[Source material]:
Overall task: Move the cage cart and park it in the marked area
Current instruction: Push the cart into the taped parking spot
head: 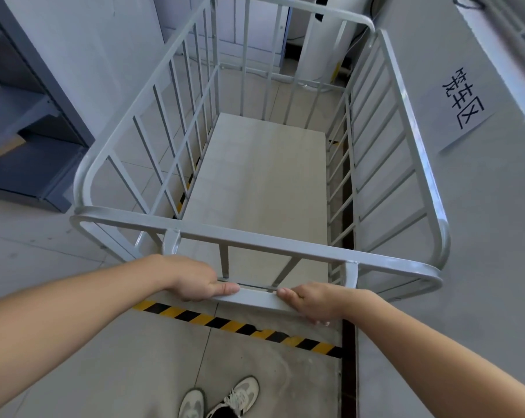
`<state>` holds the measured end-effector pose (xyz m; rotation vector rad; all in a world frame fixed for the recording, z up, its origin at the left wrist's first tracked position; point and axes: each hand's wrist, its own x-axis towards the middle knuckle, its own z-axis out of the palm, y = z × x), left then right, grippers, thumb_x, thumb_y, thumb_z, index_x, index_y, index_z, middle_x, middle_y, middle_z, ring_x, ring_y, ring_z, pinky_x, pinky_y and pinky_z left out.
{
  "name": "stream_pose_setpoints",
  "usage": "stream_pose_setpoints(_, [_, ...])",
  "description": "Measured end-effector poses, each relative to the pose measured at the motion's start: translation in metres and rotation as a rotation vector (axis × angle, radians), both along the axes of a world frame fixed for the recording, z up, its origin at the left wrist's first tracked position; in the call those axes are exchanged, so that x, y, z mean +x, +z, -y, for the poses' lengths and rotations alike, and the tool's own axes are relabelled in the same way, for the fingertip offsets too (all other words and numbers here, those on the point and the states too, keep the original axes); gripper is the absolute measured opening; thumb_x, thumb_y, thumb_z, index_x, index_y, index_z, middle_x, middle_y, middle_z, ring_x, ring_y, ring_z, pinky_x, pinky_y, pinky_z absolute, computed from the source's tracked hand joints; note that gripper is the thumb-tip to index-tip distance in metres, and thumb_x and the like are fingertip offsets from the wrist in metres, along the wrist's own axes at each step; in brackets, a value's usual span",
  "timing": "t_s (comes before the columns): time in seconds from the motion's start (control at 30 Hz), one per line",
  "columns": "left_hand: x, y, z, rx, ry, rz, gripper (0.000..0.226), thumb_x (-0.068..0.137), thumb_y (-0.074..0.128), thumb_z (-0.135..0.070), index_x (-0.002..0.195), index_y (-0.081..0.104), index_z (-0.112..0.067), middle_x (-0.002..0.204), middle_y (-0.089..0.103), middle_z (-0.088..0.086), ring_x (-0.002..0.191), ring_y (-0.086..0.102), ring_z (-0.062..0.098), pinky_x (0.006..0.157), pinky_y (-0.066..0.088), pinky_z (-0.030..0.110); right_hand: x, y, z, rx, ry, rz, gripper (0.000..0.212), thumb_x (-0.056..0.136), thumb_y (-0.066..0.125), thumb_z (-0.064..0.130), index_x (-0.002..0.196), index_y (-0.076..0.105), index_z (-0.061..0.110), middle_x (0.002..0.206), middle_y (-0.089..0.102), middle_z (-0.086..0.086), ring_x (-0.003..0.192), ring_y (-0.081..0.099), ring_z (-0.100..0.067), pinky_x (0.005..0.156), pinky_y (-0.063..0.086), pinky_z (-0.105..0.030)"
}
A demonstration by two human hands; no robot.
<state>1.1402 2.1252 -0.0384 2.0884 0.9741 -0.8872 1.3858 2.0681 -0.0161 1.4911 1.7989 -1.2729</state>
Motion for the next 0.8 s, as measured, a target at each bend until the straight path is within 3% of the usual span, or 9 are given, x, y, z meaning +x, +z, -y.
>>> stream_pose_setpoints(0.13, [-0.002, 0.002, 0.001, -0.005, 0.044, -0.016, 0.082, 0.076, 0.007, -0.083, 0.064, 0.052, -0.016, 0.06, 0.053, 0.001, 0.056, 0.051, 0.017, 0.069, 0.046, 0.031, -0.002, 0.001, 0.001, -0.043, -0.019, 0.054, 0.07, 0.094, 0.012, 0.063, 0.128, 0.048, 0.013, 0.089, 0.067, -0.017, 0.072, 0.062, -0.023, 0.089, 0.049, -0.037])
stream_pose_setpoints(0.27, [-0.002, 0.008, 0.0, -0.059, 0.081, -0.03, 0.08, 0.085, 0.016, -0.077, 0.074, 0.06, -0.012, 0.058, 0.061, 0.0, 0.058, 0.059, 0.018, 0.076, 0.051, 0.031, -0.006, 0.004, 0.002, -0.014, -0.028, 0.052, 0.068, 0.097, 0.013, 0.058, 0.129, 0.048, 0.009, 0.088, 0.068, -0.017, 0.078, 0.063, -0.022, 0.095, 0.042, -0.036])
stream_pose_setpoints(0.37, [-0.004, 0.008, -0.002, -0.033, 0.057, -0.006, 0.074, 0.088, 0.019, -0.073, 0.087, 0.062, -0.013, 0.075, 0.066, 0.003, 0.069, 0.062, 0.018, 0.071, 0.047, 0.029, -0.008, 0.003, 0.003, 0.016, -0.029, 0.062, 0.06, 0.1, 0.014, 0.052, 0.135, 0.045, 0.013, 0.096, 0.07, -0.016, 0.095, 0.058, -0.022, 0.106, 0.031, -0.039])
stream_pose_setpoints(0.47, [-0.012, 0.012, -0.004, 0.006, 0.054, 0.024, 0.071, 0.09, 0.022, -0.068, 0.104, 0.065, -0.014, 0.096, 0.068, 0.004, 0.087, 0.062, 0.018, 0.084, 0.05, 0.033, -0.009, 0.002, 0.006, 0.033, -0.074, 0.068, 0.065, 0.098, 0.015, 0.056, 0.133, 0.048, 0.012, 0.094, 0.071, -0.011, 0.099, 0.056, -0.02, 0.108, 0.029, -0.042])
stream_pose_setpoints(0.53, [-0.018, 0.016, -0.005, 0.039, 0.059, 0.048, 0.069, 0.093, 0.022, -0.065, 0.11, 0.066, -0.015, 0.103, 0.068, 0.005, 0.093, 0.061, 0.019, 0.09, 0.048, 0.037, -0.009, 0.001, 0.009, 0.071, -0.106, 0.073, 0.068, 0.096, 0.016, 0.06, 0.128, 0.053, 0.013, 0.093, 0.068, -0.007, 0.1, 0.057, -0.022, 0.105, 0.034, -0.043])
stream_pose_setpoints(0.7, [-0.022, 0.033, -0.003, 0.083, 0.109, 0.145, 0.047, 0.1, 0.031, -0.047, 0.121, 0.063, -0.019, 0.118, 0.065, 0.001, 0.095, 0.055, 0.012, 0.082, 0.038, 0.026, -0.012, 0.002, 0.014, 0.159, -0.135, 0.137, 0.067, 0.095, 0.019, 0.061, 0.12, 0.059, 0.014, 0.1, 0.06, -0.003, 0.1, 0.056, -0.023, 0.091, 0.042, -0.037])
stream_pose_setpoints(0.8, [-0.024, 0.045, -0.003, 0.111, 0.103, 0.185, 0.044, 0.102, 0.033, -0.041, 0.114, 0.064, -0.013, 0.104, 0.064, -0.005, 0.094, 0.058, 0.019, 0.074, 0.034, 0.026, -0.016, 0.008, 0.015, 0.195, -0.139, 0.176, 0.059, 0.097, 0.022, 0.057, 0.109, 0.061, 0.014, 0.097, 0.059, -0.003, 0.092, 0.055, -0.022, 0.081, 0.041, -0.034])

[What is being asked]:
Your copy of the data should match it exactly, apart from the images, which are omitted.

[Solved problem]:
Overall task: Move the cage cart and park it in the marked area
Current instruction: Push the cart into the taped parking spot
head: 
`<state>` holds the measured end-effector pose (xyz m; rotation vector rad; all in a world frame fixed for the recording, z up, its origin at the left wrist's first tracked position; point and axes: each hand's wrist, its own x-axis towards the middle knuckle, its own z-axis out of the palm, y = z × x), left then right, grippers, thumb_x, thumb_y, thumb_z, index_x, index_y, index_z, middle_x, middle_y, middle_z, ring_x, ring_y, ring_z, pinky_x, pinky_y and pinky_z left out.
{
  "name": "stream_pose_setpoints",
  "usage": "stream_pose_setpoints(_, [_, ...])",
  "description": "Measured end-effector poses, each relative to the pose measured at the motion's start: translation in metres and rotation as a rotation vector (axis × angle, radians), both along the axes of a world frame fixed for the recording, z up, its origin at the left wrist's first tracked position; in the call those axes are exchanged, so that x, y, z mean +x, +z, -y, for the poses' lengths and rotations alike, and the tool's own axes are relabelled in the same way, for the fingertip offsets too (all other words and numbers here, those on the point and the states too, keep the original axes); gripper is the absolute measured opening; thumb_x, thumb_y, thumb_z, index_x, index_y, index_z, middle_x, middle_y, middle_z, ring_x, ring_y, ring_z, pinky_x, pinky_y, pinky_z absolute, computed from the source's tracked hand joints; note that gripper is the thumb-tip to index-tip distance in metres, and thumb_x and the like are fingertip offsets from the wrist in metres, along the wrist's own axes at each step; in brackets, a value's usual span",
  "timing": "t_s (comes before the columns): time in seconds from the motion's start (control at 30 Hz), one per line",
  "columns": "left_hand: x, y, z, rx, ry, rz, gripper (0.000..0.226), thumb_x (-0.068..0.137), thumb_y (-0.074..0.128), thumb_z (-0.135..0.070), index_x (-0.002..0.195), index_y (-0.081..0.104), index_z (-0.112..0.067), middle_x (-0.002..0.204), middle_y (-0.089..0.103), middle_z (-0.088..0.086), ring_x (-0.002..0.191), ring_y (-0.086..0.102), ring_z (-0.062..0.098), pinky_x (0.006..0.157), pinky_y (-0.066..0.088), pinky_z (-0.030..0.110); right_hand: x, y, z, rx, ry, rz, gripper (0.000..0.212), thumb_x (-0.056..0.136), thumb_y (-0.066..0.125), thumb_z (-0.064..0.130), index_x (-0.002..0.196), index_y (-0.076..0.105), index_z (-0.061..0.110), middle_x (0.002..0.206), middle_y (-0.089..0.102), middle_z (-0.086..0.086), ring_x (-0.003..0.192), ring_y (-0.081..0.099), ring_z (-0.100..0.067), pinky_x (0.005..0.156), pinky_y (-0.063..0.086), pinky_z (-0.105..0.030)"
}
A demonstration by two human hands; no robot.
<state>1.1402 2.1252 -0.0384 2.0884 0.9741 -0.8872 1.3858 2.0681 -0.0161 1.4911 1.7989 -1.2729</state>
Motion for the next 0.8 s, as measured, a target at each bend until the straight path is within 3% of the usual span, or 9 are given, x, y, z meaning +x, +z, -y.
>>> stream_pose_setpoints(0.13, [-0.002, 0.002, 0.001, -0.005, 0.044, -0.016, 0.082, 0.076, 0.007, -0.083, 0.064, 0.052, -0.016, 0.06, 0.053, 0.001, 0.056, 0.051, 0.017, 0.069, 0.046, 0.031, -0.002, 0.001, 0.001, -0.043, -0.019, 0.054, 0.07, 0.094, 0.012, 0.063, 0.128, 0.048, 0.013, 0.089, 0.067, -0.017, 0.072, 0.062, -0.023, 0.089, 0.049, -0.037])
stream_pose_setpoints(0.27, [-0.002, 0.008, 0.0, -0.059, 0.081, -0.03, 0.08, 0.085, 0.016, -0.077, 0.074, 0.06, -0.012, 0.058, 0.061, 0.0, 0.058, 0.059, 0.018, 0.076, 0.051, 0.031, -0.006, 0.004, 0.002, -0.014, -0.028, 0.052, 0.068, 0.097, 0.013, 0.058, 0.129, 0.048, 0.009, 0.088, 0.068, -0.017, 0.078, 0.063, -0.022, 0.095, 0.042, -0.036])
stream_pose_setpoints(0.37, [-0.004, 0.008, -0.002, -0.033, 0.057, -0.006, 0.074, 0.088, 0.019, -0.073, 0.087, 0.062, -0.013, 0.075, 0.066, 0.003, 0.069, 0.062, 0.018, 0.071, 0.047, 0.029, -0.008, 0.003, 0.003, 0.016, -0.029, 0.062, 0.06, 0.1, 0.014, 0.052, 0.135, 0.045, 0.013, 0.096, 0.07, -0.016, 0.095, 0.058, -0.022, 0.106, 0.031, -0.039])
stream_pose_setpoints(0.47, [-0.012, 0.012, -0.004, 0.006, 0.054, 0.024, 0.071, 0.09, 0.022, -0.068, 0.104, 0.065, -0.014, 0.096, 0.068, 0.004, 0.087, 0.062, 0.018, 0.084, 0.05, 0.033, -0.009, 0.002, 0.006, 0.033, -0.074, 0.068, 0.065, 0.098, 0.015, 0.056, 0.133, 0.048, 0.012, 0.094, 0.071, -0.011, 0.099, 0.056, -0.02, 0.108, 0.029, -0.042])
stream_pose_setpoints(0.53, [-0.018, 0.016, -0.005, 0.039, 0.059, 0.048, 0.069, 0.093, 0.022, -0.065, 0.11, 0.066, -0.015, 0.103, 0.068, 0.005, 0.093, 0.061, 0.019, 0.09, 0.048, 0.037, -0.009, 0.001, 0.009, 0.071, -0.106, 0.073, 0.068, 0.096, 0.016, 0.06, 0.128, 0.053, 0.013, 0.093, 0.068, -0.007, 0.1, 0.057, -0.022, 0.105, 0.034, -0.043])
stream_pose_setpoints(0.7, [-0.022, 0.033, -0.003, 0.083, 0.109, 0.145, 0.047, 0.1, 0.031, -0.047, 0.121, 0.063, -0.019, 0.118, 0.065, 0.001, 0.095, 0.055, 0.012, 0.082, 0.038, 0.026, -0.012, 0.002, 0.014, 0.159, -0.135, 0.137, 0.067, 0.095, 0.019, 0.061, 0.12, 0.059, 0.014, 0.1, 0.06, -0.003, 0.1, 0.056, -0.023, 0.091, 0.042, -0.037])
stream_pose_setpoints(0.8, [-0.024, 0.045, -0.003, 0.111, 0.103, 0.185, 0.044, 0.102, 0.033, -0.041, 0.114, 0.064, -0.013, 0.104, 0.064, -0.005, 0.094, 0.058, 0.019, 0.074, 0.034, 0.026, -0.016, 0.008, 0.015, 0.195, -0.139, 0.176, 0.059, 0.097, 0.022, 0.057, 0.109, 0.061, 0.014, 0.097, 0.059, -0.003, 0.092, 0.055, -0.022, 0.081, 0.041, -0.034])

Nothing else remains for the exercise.